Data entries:
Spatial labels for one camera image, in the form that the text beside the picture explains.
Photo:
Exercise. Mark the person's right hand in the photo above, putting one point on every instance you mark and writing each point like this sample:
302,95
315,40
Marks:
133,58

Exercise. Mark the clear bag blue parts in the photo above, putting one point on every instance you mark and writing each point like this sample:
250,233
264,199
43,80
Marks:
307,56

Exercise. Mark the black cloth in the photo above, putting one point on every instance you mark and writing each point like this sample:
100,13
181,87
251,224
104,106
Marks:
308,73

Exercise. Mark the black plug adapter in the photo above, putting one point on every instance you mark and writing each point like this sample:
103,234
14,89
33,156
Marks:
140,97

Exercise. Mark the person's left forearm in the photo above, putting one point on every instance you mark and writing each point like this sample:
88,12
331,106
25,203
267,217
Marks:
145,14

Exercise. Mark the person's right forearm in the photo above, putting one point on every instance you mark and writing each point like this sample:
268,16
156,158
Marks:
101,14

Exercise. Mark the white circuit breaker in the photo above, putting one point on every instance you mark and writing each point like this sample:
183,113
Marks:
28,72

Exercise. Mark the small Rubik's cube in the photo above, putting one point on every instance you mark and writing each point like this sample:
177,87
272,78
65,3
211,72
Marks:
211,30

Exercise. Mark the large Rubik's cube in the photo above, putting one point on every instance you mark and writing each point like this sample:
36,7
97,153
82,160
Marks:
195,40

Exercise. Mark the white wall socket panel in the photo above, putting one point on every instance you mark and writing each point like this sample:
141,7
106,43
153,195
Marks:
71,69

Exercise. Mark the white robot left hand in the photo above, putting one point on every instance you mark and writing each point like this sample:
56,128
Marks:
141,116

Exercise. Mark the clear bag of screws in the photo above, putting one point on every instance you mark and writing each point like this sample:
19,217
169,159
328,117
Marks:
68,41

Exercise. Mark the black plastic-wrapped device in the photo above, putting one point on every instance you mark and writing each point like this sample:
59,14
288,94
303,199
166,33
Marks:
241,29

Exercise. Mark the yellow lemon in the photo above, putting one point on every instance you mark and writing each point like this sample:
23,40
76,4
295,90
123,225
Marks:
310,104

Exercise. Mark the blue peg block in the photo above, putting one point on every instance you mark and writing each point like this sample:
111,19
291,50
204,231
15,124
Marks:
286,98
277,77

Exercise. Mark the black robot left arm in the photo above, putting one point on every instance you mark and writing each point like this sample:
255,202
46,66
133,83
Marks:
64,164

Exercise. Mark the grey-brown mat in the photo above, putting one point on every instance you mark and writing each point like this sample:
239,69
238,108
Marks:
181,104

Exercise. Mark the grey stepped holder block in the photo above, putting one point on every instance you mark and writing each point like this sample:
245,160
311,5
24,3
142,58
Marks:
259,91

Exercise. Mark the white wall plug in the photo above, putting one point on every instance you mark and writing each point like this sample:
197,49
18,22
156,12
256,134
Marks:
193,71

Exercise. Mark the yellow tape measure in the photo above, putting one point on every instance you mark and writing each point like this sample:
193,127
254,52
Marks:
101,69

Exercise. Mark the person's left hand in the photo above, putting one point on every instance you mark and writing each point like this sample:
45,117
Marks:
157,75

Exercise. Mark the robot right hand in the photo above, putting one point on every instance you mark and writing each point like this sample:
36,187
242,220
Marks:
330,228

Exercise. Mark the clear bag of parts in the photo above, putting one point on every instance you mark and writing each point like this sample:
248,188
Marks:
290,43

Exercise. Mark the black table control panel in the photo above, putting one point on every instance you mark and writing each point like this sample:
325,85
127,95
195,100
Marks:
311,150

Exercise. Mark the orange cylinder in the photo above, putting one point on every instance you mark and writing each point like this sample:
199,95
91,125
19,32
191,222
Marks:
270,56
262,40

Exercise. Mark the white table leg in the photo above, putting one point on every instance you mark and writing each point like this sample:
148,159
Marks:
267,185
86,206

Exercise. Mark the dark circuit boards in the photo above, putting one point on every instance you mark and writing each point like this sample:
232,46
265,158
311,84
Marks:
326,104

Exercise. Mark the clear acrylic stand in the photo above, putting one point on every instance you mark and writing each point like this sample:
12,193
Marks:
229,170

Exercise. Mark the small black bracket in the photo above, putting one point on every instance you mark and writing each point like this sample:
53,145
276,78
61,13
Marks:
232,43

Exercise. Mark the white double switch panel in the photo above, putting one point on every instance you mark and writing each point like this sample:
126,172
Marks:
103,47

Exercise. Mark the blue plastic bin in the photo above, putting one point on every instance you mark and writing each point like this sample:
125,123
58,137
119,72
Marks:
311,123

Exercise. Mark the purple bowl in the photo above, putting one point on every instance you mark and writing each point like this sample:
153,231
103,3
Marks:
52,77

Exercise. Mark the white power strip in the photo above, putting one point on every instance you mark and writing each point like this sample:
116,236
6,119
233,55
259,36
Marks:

WHAT TO DO:
In full and without alteration, copy the entries.

THE ANSWER:
Spatial labels for one camera image, in the form that the text beside the picture explains.
Photo:
Exercise. Mark the person's right hand in the photo above, putting one point on every instance you mark and writing each point like this sample:
302,95
315,40
Marks:
133,58

Exercise. Mark the clear bag blue parts in the photo above, putting one point on every instance you mark and writing each point like this sample:
250,233
264,199
43,80
Marks:
307,56

Exercise. Mark the black cloth in the photo above, putting one point on every instance you mark and writing each point like this sample:
100,13
181,87
251,224
104,106
Marks:
308,73

Exercise. Mark the black plug adapter in the photo above, putting one point on every instance you mark and writing each point like this sample:
103,234
14,89
33,156
Marks:
140,97

Exercise. Mark the person's left forearm in the photo above, putting one point on every instance you mark and writing each point like this sample:
88,12
331,106
25,203
267,217
Marks:
145,14

Exercise. Mark the person's right forearm in the photo above, putting one point on every instance you mark and writing each point like this sample:
268,16
156,158
Marks:
101,14

Exercise. Mark the white circuit breaker in the photo above, putting one point on every instance you mark and writing each point like this sample:
183,113
Marks:
28,72

Exercise. Mark the small Rubik's cube in the photo above, putting one point on every instance you mark and writing each point like this sample:
177,87
272,78
65,3
211,72
Marks:
211,30

Exercise. Mark the large Rubik's cube in the photo above, putting one point on every instance you mark and writing each point like this sample:
36,7
97,153
82,160
Marks:
195,40

Exercise. Mark the white wall socket panel in the photo above, putting one point on every instance you mark and writing each point like this sample:
141,7
106,43
153,195
Marks:
71,69

Exercise. Mark the white robot left hand in the photo above, putting one point on every instance you mark and writing each point like this sample:
56,128
Marks:
141,116

Exercise. Mark the clear bag of screws in the photo above, putting one point on every instance you mark and writing each point like this sample:
19,217
169,159
328,117
Marks:
68,41

Exercise. Mark the black plastic-wrapped device in the photo above, putting one point on every instance you mark and writing each point like this sample:
59,14
288,94
303,199
166,33
Marks:
241,29

Exercise. Mark the yellow lemon in the photo above, putting one point on every instance you mark and writing each point like this sample:
23,40
76,4
295,90
123,225
Marks:
310,104

Exercise. Mark the blue peg block in the photo above, putting one point on every instance you mark and writing each point like this sample:
111,19
291,50
204,231
15,124
Marks:
286,98
277,77

Exercise. Mark the black robot left arm in the photo above, putting one point on every instance you mark and writing each point like this sample:
255,202
46,66
133,83
Marks:
64,164

Exercise. Mark the grey-brown mat in the photo above, putting one point on every instance you mark and writing each point like this sample:
239,69
238,108
Marks:
181,104

Exercise. Mark the grey stepped holder block in the photo above, putting one point on every instance you mark and writing each point like this sample:
245,160
311,5
24,3
142,58
Marks:
259,91

Exercise. Mark the white wall plug in the photo above, putting one point on every instance you mark and writing each point like this sample:
197,49
18,22
156,12
256,134
Marks:
193,71

Exercise. Mark the yellow tape measure in the photo above, putting one point on every instance you mark and writing each point like this sample:
193,127
254,52
Marks:
101,69

Exercise. Mark the person's left hand in the photo above, putting one point on every instance you mark and writing each point like this sample:
45,117
Marks:
157,75

Exercise. Mark the robot right hand in the photo above, putting one point on every instance you mark and writing each point like this sample:
36,187
242,220
Marks:
330,228

Exercise. Mark the clear bag of parts in the photo above, putting one point on every instance you mark and writing each point like this sample:
248,188
Marks:
290,43

Exercise. Mark the black table control panel in the photo above, putting one point on every instance you mark and writing each point like this sample:
325,85
127,95
195,100
Marks:
311,150

Exercise. Mark the orange cylinder in the photo above, putting one point on every instance you mark and writing each point like this sample:
199,95
91,125
19,32
191,222
Marks:
270,56
262,40

Exercise. Mark the white table leg in the photo above, putting one point on every instance you mark and writing each point like this sample:
148,159
Marks:
267,185
86,206

Exercise. Mark the dark circuit boards in the photo above, putting one point on every instance you mark and writing each point like this sample:
232,46
265,158
311,84
Marks:
326,104

Exercise. Mark the clear acrylic stand in the photo above, putting one point on every instance you mark and writing each point like this sample:
12,193
Marks:
229,170

Exercise. Mark the small black bracket in the photo above, putting one point on every instance you mark and writing each point like this sample:
53,145
276,78
61,13
Marks:
232,43

Exercise. Mark the white double switch panel in the photo above, putting one point on every instance you mark and writing each point like this sample:
126,172
Marks:
103,47

Exercise. Mark the blue plastic bin in the photo above, putting one point on every instance you mark and writing each point like this sample:
125,123
58,137
119,72
Marks:
311,123

Exercise. Mark the purple bowl in the photo above, putting one point on every instance you mark and writing each point like this sample:
153,231
103,3
Marks:
52,77

Exercise. Mark the white power strip in the photo above, putting one point on every instance you mark and writing each point like this sample:
116,236
6,119
233,55
259,36
Marks:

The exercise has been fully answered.